Just a little note to say, I was glad to see this week-end's The Guardian (in the shape of Robert Potts) mention some of the more witty and well-written avant-garde books from the UK in his all-too-brief recent round-up, as well as the latest book by G. Hill (Comus) which I thoroughly enjoyed.

Of course, one of the major books (republished with new poems) of this year, which gets a mention, is J.H. Prynne's Collected Poems, from Bloodaxe, a key work for me over the last few years, since I discovered his work late in life.

Key in the sense it is a benchmark for how I like to imagine where poetry and language can extend beyond, a sort of horizon of possible speech and inquiry. I usually tarry well clear on this side of that linguistic border, but am keen to know it is there.

Due to David Wheatley, who kindly quoted a section of a post on this blog a few weeks back, sharing it with a few hundred poets on a well-known list-serve, and rather poor reading skills on the part of a few, word has gotten around that I actually said "Prynne look out!" as if I meant it (as if poets, critics or texts are never ironic or ambiguous...). Well, actually, I meant that the mainstream and the avant-garde in the UK are seriously misaligned, and need to converse more.

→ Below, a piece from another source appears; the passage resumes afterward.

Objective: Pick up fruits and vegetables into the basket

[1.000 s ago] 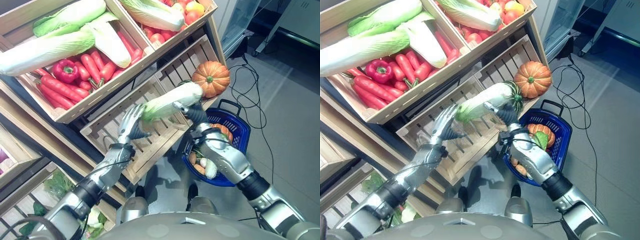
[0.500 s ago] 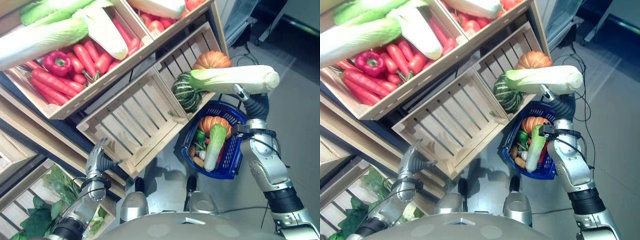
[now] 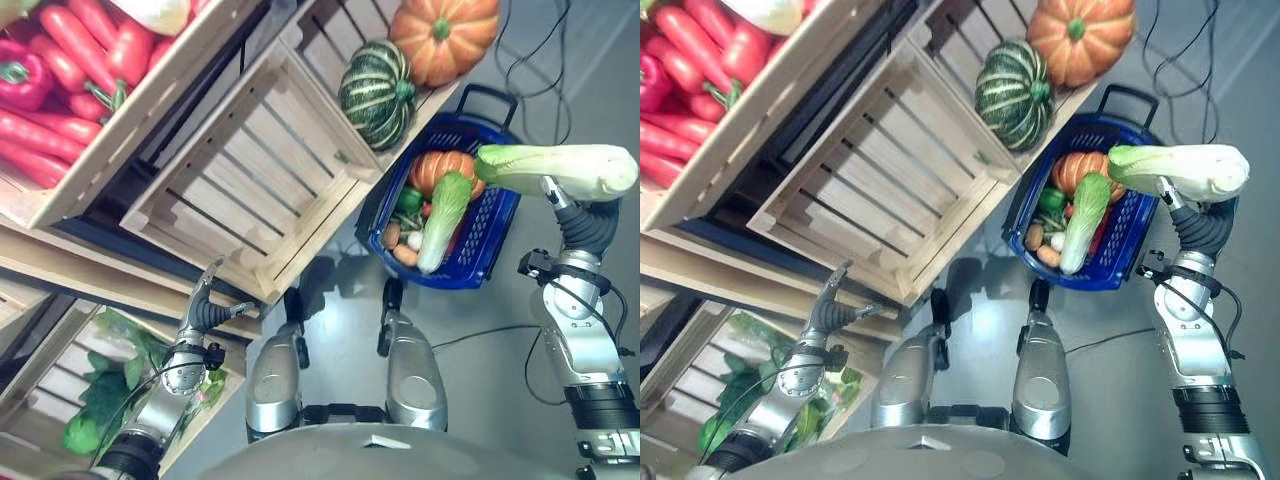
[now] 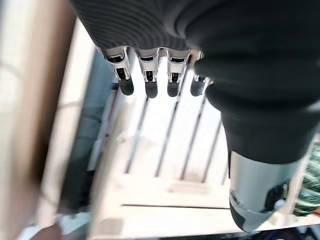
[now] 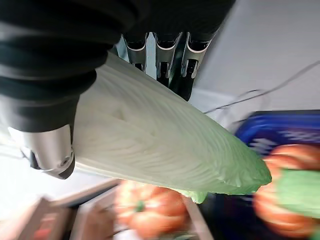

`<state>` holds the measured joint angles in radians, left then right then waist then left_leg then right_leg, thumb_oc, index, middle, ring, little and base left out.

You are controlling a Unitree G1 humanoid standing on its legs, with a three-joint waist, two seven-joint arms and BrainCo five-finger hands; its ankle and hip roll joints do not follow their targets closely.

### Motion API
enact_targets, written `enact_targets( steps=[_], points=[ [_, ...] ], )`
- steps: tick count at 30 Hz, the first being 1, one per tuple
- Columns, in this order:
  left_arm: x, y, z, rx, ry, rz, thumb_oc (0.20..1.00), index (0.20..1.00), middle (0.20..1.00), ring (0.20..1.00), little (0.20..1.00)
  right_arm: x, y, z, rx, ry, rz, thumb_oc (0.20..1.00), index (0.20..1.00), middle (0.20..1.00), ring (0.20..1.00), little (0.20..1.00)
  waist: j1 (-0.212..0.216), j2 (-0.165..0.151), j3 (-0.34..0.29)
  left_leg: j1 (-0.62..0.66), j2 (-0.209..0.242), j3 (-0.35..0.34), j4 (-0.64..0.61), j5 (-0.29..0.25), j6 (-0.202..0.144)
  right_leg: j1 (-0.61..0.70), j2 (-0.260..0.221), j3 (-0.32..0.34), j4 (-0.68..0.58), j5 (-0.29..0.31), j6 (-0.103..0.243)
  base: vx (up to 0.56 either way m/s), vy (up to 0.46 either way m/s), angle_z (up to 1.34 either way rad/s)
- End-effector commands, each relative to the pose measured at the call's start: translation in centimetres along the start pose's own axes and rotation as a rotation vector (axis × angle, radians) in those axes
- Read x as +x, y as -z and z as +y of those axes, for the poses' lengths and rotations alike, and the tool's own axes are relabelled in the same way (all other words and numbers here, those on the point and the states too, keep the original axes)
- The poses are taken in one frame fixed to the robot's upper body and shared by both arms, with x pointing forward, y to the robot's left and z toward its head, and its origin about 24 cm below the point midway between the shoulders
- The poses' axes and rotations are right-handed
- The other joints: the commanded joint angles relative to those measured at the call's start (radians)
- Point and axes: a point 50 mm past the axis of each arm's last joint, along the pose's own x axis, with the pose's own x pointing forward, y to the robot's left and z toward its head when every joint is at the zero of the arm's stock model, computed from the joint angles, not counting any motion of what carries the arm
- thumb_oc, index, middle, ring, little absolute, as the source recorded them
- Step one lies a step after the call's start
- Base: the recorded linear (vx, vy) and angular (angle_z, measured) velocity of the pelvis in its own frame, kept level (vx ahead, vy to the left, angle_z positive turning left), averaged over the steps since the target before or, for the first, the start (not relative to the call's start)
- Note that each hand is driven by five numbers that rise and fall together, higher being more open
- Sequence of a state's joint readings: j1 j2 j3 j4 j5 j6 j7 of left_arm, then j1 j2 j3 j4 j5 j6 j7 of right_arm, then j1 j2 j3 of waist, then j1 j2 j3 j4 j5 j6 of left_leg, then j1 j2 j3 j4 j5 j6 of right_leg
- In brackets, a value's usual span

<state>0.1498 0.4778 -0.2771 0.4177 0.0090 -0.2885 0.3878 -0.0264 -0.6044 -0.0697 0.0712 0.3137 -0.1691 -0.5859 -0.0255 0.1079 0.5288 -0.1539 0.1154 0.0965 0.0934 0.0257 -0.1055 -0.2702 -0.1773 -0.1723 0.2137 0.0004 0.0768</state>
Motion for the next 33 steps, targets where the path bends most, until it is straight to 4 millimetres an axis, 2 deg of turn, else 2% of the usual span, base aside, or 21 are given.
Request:
enact_targets(
  steps=[1,8,11,14,15,19,21,24,29,33],
  points=[
    [-1.5,2.8,1.3,-0.102,-0.119,0.132,1.000,1.000,1.000,1.000,1.000,1.3,-1.8,-1.4,0.029,0.079,-0.105,0.200,0.200,0.200,0.200,0.200,-0.006,0.011,-0.018,-0.092,0.046,-0.016,0.110,-0.042,-0.001,-0.063,-0.041,-0.002,0.222,-0.168,0.001,-0.10,0.006,0.06],
    [-3.5,6.9,0.4,-0.157,-0.145,0.395,1.000,1.000,1.000,1.000,1.000,2.7,1.0,-1.4,0.043,0.110,0.073,0.200,0.200,0.200,0.200,0.200,0.016,0.049,-0.009,-0.203,0.028,-0.025,0.153,-0.022,0.002,-0.208,-0.063,-0.008,0.334,-0.189,-0.025,-0.05,-0.023,0.06],
    [-3.9,7.5,0.0,-0.173,-0.127,0.435,1.000,1.000,1.000,1.000,1.000,3.7,1.8,-1.5,0.071,0.086,0.144,0.200,0.200,0.200,0.200,0.200,0.028,0.067,-0.009,-0.244,0.021,-0.027,0.166,-0.017,0.004,-0.258,-0.069,-0.007,0.368,-0.199,-0.035,0.00,0.000,0.00],
    [-3.8,7.5,-0.1,-0.173,-0.104,0.437,1.000,1.000,1.000,1.000,1.000,4.7,2.6,-1.3,0.091,0.069,0.214,0.200,0.200,0.200,0.200,0.200,0.043,0.085,-0.009,-0.293,0.012,-0.028,0.176,-0.010,0.009,-0.322,-0.072,-0.002,0.409,-0.208,-0.043,-0.01,-0.040,0.08],
    [-3.8,7.4,-0.1,-0.167,-0.082,0.427,1.000,1.000,1.000,1.000,1.000,4.9,3.1,-1.3,0.068,0.067,0.247,0.200,0.200,0.200,0.200,0.200,0.052,0.089,-0.009,-0.294,0.001,-0.035,0.182,-0.032,0.006,-0.331,-0.074,0.008,0.435,-0.243,-0.037,0.05,-0.053,0.05],
    [-3.5,6.9,0.0,-0.157,-0.049,0.402,1.000,1.000,1.000,1.000,1.000,6.0,4.0,-2.1,0.043,0.057,0.322,0.200,0.200,0.200,0.200,0.200,0.074,0.107,-0.009,-0.335,-0.012,-0.041,0.191,-0.028,0.010,-0.379,-0.077,0.007,0.472,-0.256,-0.041,-0.01,-0.060,0.07],
    [-3.2,6.5,0.2,-0.142,-0.023,0.379,1.000,1.000,1.000,1.000,1.000,7.3,4.0,-2.9,0.024,0.057,0.375,0.200,0.200,0.200,0.200,0.200,0.096,0.119,-0.009,-0.365,-0.020,-0.042,0.193,-0.023,0.015,-0.412,-0.084,0.000,0.491,-0.259,-0.042,-0.06,-0.079,0.11],
    [-3.0,6.2,0.4,-0.125,-0.010,0.361,1.000,1.000,1.000,1.000,1.000,8.1,4.4,-3.9,-0.014,0.049,0.433,0.200,0.200,0.200,0.200,0.200,0.117,0.128,-0.009,-0.389,-0.027,-0.047,0.197,-0.021,0.019,-0.433,-0.087,-0.006,0.501,-0.261,-0.044,-0.05,-0.083,0.19],
    [-2.7,5.7,0.8,-0.114,0.039,0.328,1.000,1.000,1.000,1.000,1.000,8.6,5.6,-5.9,-0.064,0.014,0.594,0.200,0.200,0.200,0.200,0.200,0.158,0.148,-0.009,-0.417,-0.036,-0.062,0.206,-0.018,0.026,-0.453,-0.100,-0.023,0.521,-0.268,-0.046,-0.03,-0.074,0.16],
    [-2.6,5.2,0.9,-0.132,0.091,0.319,1.000,1.000,1.000,1.000,1.000,9.0,5.6,-7.5,-0.127,0.031,0.665,0.200,0.200,0.200,0.200,0.200,0.192,0.168,-0.009,-0.436,-0.049,-0.076,0.208,-0.015,0.034,-0.459,-0.106,-0.037,0.524,-0.270,-0.048,-0.03,-0.080,0.15]
  ],
)
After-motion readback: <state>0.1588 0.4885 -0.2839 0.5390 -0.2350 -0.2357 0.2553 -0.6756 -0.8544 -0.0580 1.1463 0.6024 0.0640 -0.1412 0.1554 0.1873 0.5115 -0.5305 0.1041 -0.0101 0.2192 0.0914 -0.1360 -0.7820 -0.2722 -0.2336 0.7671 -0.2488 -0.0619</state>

As for those still perpelexed about my relationship to post-modernism - do check out my latest anthology, Future Welcome, which features speculative, innovative, as well as mainstream, poetry and prose by a number of writers from Canada and elsewhere - dealing with issues such as nanotechnology, environmental science, and, well, okay, sex robots (see picture above - still from the much-maligned but delightful - to me - TV series Buck Rogers).